More Semantics More Robust: Improving Android Malware Classifiers
Wei Chen, David Aspinall, Andrew D. Gordon, Charles Sutton, Igor Muttik
Automatic malware classifiers often perform badly on the detection of new malware, i.e., their robustness is poor. We study the machine-learning-based mobile malware classifiers and reveal one reason: the input features used by these classifiers can’t capture general behavioural patterns of malware instances. We extract the best-performing syntax-based features like permissions and API calls, and some semantics-based features like happen-befores and unwanted behaviours, and train classifiers using popular supervised and semi-supervised learning methods. By comparing their classification performance on industrial datasets collected across several years, we demonstrate that using semantics-based features can dramatically improve robustness of malware classifiers.

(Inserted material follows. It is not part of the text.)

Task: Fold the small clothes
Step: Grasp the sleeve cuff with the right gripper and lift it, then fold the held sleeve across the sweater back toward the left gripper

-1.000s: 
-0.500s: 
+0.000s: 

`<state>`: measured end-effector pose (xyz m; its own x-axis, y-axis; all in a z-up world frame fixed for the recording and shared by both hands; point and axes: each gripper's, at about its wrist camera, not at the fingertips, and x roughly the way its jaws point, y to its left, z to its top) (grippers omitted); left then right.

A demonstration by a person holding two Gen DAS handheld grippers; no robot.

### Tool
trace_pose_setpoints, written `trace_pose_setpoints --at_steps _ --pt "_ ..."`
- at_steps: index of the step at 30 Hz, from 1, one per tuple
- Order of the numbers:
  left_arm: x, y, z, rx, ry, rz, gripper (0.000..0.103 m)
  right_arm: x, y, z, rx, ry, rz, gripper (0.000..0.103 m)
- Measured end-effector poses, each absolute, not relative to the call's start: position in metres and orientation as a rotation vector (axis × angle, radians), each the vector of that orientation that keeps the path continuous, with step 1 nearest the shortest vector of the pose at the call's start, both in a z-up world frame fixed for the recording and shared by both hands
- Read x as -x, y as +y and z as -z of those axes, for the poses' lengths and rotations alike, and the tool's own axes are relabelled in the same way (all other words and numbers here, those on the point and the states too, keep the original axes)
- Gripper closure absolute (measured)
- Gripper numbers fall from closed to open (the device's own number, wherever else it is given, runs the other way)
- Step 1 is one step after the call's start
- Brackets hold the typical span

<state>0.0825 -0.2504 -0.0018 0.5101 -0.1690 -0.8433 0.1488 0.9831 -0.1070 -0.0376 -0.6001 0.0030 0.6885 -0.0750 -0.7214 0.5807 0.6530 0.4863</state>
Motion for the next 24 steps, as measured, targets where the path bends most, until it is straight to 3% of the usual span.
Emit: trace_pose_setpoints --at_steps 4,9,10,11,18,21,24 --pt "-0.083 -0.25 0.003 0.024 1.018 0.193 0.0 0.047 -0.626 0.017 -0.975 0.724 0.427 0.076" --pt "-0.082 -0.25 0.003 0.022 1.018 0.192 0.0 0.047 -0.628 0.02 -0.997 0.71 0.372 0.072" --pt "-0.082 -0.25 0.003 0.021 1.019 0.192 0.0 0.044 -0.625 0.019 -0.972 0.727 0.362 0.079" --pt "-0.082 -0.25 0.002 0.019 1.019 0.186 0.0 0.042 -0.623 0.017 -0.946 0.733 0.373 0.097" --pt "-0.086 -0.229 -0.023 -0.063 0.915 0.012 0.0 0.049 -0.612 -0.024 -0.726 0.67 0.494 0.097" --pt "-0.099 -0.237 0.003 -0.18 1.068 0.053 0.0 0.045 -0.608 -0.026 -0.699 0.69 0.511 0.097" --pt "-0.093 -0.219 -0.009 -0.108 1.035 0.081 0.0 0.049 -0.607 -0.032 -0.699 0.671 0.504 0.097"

This paper provides a deeper understanding of how machine learning techniques fail and succeed at classifying Android malware. Previously developed mobile malware classifiers seem to rely on features that vary widely over time, making them impractical. The main goals of this paper include studying how malware changes over time, identifying invariant features that allow a machine learning classifier to retain value, and allowing for detection of malware that was not seen during the training phase. To support the problem motivation, the paper demonstrates that while syntax-based classifiers work well on training and validation malware collected around the same time, they perform badly when the malware being classified is collected at a later time than the training set.
The paper suggests the use of semantic features of mobile apps to retain classifier value over time, building on the intuition that certain semantic attributes of mobile malware are invariant. Experiments are provided to verify that the incorporation of semantic features can significantly improve the performance of Android malware classification.

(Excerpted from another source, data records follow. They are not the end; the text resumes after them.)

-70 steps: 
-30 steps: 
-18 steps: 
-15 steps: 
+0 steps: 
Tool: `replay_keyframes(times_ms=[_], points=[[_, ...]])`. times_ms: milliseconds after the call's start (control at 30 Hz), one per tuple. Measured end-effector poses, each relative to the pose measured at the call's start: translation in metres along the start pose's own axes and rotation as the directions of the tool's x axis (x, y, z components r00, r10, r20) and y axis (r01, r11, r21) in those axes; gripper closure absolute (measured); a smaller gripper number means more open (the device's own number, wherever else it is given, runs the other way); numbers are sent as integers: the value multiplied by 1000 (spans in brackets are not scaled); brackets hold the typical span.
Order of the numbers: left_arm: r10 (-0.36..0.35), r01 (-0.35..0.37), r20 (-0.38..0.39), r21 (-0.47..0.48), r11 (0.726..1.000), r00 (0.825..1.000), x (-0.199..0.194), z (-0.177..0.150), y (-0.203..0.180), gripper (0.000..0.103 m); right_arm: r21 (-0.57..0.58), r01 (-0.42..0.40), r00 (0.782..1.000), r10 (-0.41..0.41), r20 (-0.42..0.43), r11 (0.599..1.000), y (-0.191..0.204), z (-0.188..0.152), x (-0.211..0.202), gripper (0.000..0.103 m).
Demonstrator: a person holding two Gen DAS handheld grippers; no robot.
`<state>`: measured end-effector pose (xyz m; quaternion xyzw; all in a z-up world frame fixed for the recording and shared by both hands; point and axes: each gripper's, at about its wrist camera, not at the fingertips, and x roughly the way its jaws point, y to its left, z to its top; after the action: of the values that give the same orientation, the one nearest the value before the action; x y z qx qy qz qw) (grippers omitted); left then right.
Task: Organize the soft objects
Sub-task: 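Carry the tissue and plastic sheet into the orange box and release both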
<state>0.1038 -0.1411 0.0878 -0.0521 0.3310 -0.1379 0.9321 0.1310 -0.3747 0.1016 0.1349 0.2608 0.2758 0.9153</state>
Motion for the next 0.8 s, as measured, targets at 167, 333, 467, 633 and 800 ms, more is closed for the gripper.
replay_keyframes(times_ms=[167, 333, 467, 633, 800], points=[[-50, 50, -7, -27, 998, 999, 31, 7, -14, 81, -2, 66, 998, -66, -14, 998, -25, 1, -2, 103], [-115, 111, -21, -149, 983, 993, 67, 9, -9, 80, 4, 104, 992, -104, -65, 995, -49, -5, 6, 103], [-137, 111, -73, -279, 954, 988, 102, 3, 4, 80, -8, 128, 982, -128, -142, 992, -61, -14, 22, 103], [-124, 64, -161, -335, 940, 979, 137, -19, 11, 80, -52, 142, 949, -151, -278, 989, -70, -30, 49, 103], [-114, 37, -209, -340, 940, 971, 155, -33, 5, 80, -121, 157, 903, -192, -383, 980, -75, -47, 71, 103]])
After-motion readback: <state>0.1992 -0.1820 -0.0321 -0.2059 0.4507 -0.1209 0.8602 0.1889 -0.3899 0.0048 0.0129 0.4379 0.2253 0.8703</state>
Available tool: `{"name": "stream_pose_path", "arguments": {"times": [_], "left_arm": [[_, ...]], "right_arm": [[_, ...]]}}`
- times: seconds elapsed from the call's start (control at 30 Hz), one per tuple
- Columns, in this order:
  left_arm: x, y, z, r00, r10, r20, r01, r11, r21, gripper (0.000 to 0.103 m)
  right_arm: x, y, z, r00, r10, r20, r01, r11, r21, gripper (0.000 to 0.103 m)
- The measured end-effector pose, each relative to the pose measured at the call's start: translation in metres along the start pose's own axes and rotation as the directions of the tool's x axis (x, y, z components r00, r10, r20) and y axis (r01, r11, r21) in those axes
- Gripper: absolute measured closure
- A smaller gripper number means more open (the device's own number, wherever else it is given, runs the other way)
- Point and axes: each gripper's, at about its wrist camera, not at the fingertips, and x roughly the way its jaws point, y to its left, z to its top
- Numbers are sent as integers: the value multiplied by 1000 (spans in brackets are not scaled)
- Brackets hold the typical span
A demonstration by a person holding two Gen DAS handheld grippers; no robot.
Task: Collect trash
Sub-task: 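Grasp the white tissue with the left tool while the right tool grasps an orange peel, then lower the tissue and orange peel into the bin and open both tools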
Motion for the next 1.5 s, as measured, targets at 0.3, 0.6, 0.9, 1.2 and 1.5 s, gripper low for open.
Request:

The reviewers particularly appreciated the intuitive explanations of an important aspect of how machine learning algorithms succeed and fail in malware classification. The experimental approach is very detailed and lends itself to repeatability and follow-on studies. The authors also provide strong insight into semantic feature selection and its associated issues. By revisiting previous measurement studies, the paper has provided an important challenge to the research community in regard to understanding what machine learning algorithms are actually doing and how they can be improved.